* [Task to complete]:
Check every line below for the string "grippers", and copy the lines that contain it.

* [The data]:
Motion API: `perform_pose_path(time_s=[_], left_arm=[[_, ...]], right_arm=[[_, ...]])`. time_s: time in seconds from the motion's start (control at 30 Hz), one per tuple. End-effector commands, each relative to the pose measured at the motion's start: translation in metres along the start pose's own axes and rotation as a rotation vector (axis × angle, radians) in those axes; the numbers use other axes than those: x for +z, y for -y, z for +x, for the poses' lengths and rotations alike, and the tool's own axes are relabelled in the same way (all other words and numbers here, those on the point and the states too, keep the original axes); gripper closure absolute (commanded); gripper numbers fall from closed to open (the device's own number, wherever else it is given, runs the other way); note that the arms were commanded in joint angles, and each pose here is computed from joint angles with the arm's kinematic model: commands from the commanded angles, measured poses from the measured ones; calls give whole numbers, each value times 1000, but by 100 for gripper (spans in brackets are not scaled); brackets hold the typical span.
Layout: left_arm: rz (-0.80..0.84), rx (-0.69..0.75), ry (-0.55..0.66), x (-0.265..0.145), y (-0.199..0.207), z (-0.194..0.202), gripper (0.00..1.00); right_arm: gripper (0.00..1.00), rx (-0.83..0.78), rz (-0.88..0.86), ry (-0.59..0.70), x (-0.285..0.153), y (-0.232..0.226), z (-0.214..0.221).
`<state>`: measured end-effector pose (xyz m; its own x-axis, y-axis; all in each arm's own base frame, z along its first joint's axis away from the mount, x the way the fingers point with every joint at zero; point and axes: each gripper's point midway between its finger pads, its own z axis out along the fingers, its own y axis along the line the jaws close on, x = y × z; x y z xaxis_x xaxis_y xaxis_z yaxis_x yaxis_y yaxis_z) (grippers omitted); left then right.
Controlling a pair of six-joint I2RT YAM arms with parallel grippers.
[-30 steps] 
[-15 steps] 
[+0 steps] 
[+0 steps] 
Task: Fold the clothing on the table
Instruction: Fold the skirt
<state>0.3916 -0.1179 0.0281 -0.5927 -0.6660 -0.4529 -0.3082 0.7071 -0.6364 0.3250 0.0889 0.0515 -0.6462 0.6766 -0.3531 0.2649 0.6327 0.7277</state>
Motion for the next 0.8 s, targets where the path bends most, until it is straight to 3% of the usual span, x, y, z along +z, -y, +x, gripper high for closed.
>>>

* [Problem solution]:
`<state>`: measured end-effector pose (xyz m; its own x-axis, y-axis; all in each arm's own base frame, z along its first joint's axis away from the mount, x the way the fingers point with every joint at zero; point and axes: each gripper's point midway between its finger pads, its own z axis out along the fingers, its own y axis along the line the jaws close on, x = y × z; x y z xaxis_x xaxis_y xaxis_z yaxis_x yaxis_y yaxis_z) (grippers omitted); left then right.
Controlling a pair of six-joint I2RT YAM arms with parallel grippers.

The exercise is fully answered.